I agree. You have to enter into a hostile environnent, which is very traumatizing towards women. On Nov 19, 2014 5:50 PM, "Kerry Raymond" kerry.raymond@gmail.com wrote:
When you work in a university, you frequently receive proposals that want students (and sometimes academics) to be "free labour" for some worthy (or not-so-worthy cause) without much regard to how the student benefits in terms of their program of study. As much as I am personally committed to Wikipedia and to feminism, if someone had approached me in my university with such a proposal, I would have said that it might be reasonable to expect a student in a writing or digital communications course to contribute to Wikipedia (or Facebook or ...) as part of that course, but that I would need to see a much stronger case for it in a course about feminism.
Would you regard it as reasonable if a driving instructor required their students to contribute to Wikipedia articles on road safety as a condition of receiving their driver's license?
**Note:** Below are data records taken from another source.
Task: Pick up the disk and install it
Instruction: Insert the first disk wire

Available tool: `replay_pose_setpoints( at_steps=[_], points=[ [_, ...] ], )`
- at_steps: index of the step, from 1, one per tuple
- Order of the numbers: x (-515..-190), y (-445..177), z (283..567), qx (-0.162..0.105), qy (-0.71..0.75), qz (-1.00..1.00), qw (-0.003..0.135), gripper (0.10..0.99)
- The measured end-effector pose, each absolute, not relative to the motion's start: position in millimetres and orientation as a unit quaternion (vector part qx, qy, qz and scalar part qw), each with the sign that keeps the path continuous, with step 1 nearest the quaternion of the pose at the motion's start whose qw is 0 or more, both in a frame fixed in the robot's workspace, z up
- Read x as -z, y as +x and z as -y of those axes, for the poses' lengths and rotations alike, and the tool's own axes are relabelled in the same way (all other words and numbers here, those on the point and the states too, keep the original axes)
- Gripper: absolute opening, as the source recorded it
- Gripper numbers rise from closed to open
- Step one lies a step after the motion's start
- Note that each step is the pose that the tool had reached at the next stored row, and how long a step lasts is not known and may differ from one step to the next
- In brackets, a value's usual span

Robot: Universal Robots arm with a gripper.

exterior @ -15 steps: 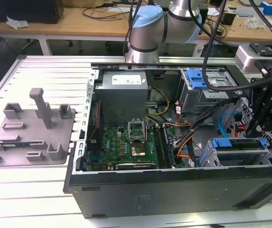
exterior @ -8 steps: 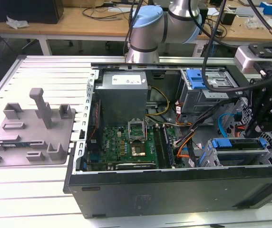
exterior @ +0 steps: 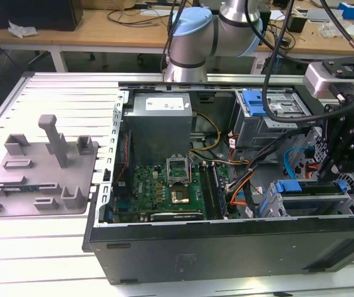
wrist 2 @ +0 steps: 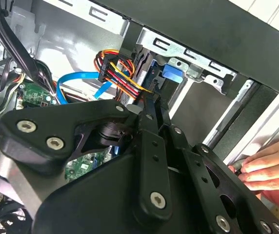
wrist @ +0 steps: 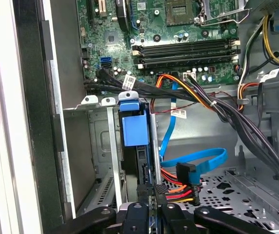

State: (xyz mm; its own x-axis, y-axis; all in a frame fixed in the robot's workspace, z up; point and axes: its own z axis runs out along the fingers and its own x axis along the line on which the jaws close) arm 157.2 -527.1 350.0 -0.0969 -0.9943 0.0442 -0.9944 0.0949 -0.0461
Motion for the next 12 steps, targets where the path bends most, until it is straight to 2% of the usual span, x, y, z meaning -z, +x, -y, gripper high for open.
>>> replay_pose_setpoints(
  at_steps=[12],
  points=[
    [-344.4,157.7,528.2,-0.032,0.672,0.740,0.001,0.165]
  ],
)
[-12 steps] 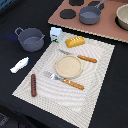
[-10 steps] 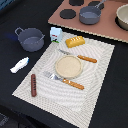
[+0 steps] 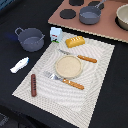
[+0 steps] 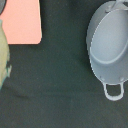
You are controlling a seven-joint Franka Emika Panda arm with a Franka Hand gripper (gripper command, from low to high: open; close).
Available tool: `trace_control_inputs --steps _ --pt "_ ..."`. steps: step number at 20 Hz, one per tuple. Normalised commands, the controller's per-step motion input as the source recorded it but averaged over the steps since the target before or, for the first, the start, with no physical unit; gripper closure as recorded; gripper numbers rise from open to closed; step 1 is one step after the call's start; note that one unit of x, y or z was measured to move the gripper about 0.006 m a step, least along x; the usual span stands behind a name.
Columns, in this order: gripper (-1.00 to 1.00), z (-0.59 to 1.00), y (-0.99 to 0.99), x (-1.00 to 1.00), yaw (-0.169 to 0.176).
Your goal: Interact with the objects in diverse but meaningful ways.
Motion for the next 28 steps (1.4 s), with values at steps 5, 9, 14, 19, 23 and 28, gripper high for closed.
trace_control_inputs --steps 5,9,14,19,23,28 --pt "-1.00 -0.39 -0.02 0.21 -0.093" --pt "-1.00 -0.37 -0.03 0.10 -0.089" --pt "-1.00 -0.24 0.00 0.17 -0.086" --pt "-1.00 -0.30 0.00 0.09 -0.087" --pt "-1.00 -0.31 0.00 0.12 -0.158" --pt "-1.00 -0.31 0.00 0.12 -0.167"
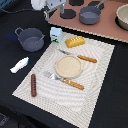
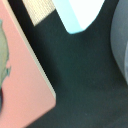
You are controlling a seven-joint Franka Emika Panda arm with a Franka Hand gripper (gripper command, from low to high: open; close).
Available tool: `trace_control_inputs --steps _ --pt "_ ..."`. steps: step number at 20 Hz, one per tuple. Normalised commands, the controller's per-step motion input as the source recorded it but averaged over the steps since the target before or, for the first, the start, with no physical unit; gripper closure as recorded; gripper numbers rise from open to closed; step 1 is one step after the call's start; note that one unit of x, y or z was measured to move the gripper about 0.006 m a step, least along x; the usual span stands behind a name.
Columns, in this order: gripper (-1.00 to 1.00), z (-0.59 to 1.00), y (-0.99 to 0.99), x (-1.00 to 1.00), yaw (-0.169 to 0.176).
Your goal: Interact with the objects in diverse but meaningful ways.
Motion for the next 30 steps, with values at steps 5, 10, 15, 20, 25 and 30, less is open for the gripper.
trace_control_inputs --steps 5,10,15,20,25,30 --pt "-1.00 -0.28 0.00 0.07 -0.176" --pt "-1.00 -0.22 0.00 0.05 -0.149" --pt "-1.00 -0.14 0.00 0.00 -0.045" --pt "-1.00 -0.19 0.00 0.00 -0.035" --pt "-1.00 -0.25 0.00 0.00 -0.031" --pt "-1.00 -0.26 0.00 0.04 -0.029"
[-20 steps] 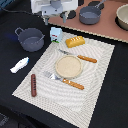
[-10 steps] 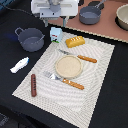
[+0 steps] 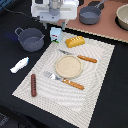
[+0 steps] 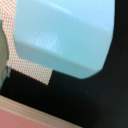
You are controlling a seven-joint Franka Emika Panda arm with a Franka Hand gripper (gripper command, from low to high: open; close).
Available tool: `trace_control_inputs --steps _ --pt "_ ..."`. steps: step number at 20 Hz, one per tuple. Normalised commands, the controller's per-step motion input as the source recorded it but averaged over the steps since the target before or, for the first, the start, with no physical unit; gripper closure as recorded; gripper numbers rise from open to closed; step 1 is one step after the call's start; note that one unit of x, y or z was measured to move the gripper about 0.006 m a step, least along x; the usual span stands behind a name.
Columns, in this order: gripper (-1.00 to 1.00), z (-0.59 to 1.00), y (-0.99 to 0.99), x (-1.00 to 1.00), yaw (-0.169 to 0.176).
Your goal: Interact with the objects in diverse but meaningful ways.
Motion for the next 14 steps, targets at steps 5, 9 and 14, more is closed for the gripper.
trace_control_inputs --steps 5,9,14 --pt "1.00 -0.26 0.00 0.05 -0.025" --pt "1.00 -0.07 0.06 0.21 -0.035" --pt "1.00 0.36 0.14 0.33 -0.090"
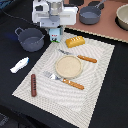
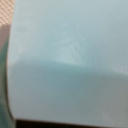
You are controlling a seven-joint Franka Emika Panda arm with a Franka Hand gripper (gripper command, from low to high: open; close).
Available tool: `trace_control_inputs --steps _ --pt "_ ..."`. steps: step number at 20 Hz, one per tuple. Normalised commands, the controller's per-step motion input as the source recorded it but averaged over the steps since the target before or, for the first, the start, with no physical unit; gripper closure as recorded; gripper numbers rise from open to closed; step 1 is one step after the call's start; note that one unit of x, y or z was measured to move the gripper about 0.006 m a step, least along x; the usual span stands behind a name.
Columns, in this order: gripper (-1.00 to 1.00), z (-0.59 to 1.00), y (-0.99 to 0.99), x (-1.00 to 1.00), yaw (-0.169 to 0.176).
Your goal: Interact with the objects in diverse but meaningful ways.
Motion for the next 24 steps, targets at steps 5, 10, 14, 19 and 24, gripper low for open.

Or a doctor required Wikipedia articles before providing treatment? Why is it any different for a student to be required to write Wikipedia articles?
Offering students the *alternative* of writing for Wikipedia in lieu of a traditional essay assignment would be a far more acceptable proposal. But I would expect someone competent in Wikipedia would be available to provide those students with the skills to do so (but I assume this is the intention). And I would see nothing wrong with inviting students in a feminist course to participate in a feminist edit-a-thon or similar activity so long as it was clear it was independent to their studies (i.e. no coercion).